Work to complete
Two lines below mark the span: the one containing "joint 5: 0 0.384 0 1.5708" and the one containing "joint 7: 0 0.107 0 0". Set down both, plus every line between, exactly as they stand, and nothing else.

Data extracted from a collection
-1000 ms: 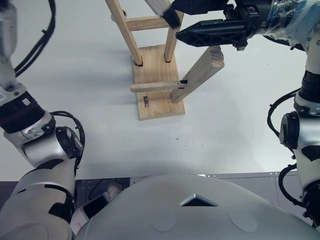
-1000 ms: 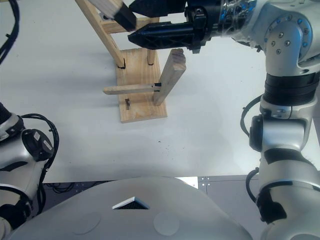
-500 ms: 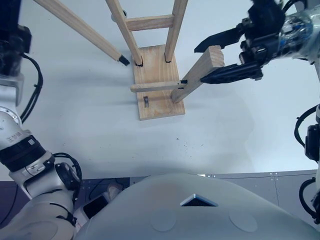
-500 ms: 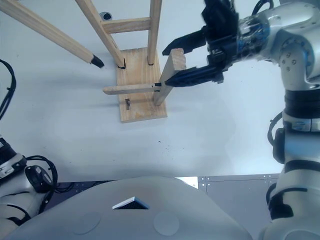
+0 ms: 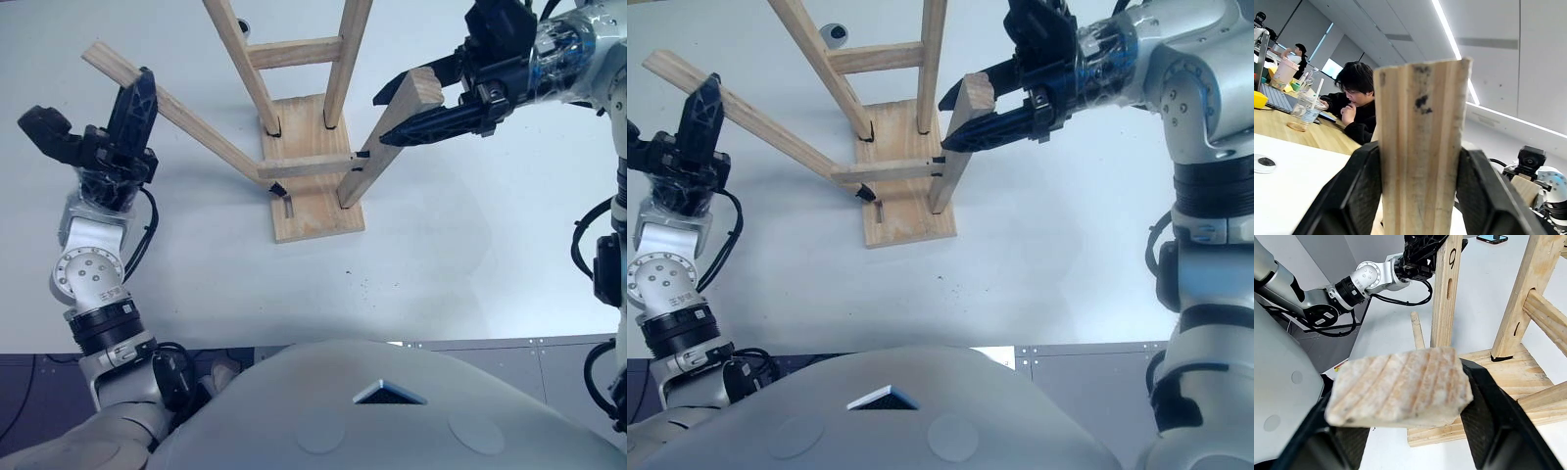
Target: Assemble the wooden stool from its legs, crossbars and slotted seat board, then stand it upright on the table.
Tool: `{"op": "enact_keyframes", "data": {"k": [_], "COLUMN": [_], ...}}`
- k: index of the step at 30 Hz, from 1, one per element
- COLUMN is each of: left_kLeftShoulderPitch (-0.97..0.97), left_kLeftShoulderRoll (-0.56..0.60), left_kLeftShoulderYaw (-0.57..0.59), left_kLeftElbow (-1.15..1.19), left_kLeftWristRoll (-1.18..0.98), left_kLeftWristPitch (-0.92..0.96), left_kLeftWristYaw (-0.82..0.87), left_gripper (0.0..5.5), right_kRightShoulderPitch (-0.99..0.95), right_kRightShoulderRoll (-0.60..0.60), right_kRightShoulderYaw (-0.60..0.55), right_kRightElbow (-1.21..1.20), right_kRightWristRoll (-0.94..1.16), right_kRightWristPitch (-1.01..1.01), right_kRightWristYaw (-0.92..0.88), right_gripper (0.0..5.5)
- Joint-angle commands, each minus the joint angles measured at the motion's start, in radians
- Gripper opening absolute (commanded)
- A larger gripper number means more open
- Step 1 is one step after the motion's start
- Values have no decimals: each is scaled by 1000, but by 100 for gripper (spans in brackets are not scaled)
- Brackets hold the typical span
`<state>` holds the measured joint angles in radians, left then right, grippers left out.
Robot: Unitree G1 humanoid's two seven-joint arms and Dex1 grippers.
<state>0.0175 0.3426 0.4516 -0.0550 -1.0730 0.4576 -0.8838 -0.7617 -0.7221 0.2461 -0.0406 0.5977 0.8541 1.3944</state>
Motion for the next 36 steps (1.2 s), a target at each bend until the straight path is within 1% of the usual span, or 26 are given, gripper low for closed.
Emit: {"op": "enact_keyframes", "data": {"k": [1,3,5,9,13,15,19,27,34,36], "left_kLeftShoulderPitch": [58,84,91,64,41,30,15,-65,-154,-196], "left_kLeftShoulderRoll": [7,51,132,363,542,601,679,768,892,897], "left_kLeftShoulderYaw": [-31,-46,-49,-36,-70,-86,-112,-195,-194,-206], "left_kLeftElbow": [-18,-16,-5,-36,-112,-148,-167,-92,-116,-138], "left_kLeftWristRoll": [19,40,77,136,182,194,253,397,407,383], "left_kLeftWristPitch": [32,58,82,139,185,201,182,84,95,123], "left_kLeftWristYaw": [-25,-52,-91,-193,-293,-334,-394,-489,-591,-592], "left_gripper": [201,201,201,201,201,201,201,201,201,201], "right_kRightShoulderPitch": [9,16,29,51,79,95,117,129,141,148], "right_kRightShoulderRoll": [-22,-20,-17,-13,-13,-13,-12,-27,-33,-30], "right_kRightShoulderYaw": [20,18,14,1,-14,-21,-27,-20,-24,-28], "right_kRightElbow": [-8,-13,-22,-47,-82,-98,-116,-134,-149,-155], "right_kRightWristRoll": [-11,-11,-11,-4,7,11,17,27,30,33], "right_kRightWristPitch": [17,18,21,28,38,41,42,46,51,54], "right_kRightWristYaw": [18,9,-3,-24,-50,-61,-75,-78,-86,-93], "right_gripper": [235,235,234,233,232,231,231,231,231,231]}}
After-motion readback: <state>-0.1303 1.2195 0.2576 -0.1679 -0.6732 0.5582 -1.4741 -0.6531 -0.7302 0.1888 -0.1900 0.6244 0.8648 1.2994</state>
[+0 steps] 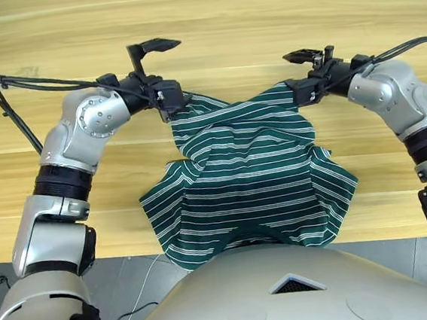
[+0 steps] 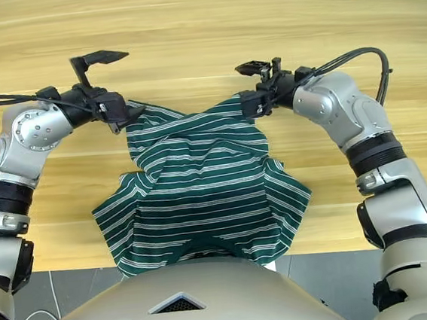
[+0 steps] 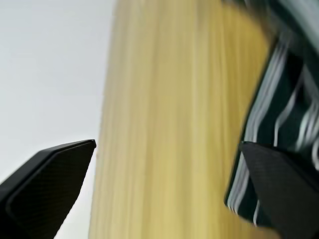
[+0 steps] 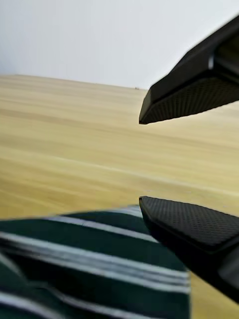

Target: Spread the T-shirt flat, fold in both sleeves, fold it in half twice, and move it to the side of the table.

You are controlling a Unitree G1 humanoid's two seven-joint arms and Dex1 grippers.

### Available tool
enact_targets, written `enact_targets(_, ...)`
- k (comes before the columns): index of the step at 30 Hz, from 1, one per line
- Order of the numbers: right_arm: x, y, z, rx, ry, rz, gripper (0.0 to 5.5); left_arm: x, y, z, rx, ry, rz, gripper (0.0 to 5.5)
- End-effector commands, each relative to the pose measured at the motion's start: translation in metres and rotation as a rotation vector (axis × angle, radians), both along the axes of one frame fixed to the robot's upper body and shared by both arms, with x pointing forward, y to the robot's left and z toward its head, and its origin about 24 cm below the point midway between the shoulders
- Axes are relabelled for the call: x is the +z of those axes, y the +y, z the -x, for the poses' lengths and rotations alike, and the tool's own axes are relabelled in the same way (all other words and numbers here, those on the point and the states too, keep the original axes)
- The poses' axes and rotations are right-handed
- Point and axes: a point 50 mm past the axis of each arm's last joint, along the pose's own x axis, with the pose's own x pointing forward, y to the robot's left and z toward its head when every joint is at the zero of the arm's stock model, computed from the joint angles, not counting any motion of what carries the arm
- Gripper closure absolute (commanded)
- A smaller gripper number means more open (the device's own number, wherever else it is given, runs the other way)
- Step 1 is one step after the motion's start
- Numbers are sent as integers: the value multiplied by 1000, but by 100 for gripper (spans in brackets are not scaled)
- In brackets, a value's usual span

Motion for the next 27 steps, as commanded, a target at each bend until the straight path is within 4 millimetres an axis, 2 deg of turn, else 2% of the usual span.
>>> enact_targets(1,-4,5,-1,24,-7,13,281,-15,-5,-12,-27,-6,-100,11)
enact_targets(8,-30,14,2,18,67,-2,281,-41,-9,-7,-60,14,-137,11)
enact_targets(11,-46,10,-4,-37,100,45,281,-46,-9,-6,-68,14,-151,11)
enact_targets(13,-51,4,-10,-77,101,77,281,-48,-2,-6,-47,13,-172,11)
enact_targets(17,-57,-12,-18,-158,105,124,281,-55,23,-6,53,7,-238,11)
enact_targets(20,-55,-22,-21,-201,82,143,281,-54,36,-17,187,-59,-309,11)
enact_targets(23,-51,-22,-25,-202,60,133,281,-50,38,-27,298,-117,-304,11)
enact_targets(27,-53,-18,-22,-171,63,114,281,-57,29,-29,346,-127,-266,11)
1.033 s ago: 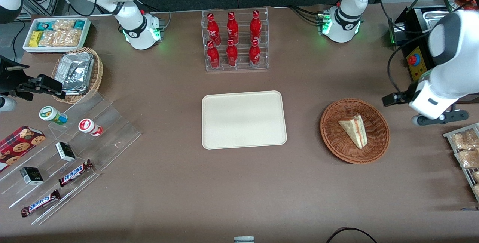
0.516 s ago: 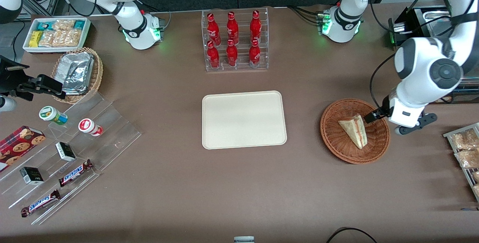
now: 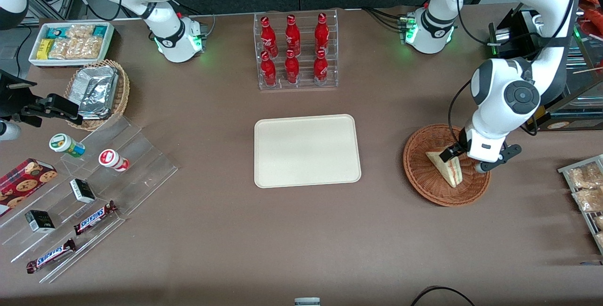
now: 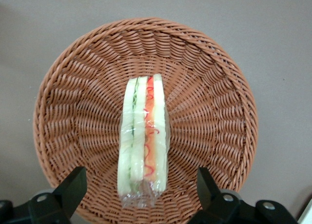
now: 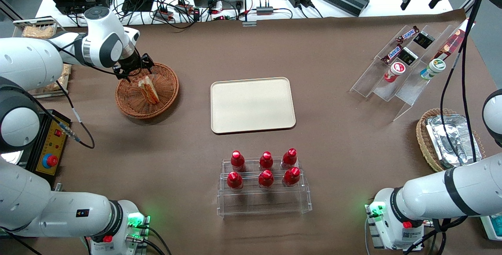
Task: Place sandwich from basket to tray
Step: 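Lower the left gripper and close it on the wrapped sandwich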
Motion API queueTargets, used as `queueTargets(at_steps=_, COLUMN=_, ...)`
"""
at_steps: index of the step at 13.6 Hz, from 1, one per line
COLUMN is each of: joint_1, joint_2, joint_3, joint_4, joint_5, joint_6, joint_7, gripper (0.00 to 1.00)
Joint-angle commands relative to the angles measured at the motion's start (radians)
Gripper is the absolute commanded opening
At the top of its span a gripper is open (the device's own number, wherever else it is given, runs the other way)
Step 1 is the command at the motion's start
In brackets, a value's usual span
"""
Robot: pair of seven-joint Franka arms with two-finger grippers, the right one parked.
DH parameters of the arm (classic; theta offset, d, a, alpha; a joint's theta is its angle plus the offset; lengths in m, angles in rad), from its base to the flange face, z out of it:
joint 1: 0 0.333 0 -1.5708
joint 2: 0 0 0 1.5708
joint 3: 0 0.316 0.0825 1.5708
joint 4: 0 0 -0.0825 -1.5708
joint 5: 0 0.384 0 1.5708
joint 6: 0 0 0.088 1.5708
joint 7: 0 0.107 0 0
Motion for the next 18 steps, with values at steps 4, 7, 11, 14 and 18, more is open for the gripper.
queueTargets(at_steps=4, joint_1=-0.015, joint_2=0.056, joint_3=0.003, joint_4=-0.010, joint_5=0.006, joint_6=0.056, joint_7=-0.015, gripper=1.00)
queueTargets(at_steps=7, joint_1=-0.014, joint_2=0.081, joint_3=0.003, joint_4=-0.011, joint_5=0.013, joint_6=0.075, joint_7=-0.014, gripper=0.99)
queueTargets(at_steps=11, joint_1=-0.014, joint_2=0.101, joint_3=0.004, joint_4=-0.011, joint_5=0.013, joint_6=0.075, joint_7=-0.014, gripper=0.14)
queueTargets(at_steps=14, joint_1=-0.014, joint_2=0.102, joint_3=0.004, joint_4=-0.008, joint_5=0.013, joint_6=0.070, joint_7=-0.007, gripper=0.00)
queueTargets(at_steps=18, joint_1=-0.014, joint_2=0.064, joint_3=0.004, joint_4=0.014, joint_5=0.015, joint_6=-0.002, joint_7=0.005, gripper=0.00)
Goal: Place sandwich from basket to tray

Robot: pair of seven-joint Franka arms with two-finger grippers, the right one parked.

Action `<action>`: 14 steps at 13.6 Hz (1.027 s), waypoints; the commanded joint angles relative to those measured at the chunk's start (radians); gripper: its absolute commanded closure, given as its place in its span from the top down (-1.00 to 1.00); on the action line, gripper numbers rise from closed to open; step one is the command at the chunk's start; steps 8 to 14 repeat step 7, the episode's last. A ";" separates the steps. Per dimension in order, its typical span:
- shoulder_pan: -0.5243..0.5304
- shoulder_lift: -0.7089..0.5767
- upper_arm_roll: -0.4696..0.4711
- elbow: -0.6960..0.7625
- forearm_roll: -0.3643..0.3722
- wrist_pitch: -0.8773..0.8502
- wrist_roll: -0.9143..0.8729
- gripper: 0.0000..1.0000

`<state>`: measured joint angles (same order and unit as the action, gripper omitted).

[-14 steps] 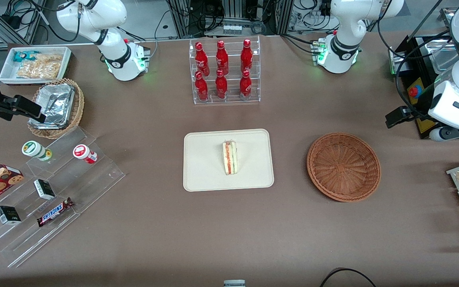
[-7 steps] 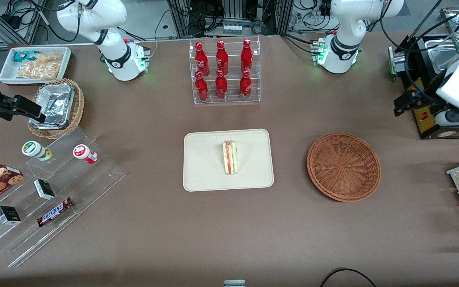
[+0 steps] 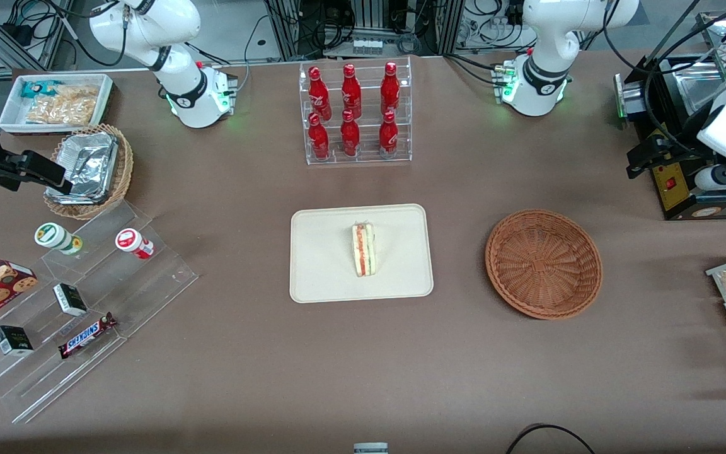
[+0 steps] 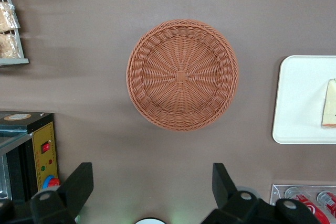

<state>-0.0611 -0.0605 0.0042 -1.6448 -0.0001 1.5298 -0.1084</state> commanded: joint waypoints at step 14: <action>0.032 -0.019 -0.009 0.013 -0.005 -0.048 0.058 1.00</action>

Expected answer
joint 5: 0 0.384 0 1.5708
joint 6: 0 0 0.088 1.5708
joint 7: 0 0.107 0 0

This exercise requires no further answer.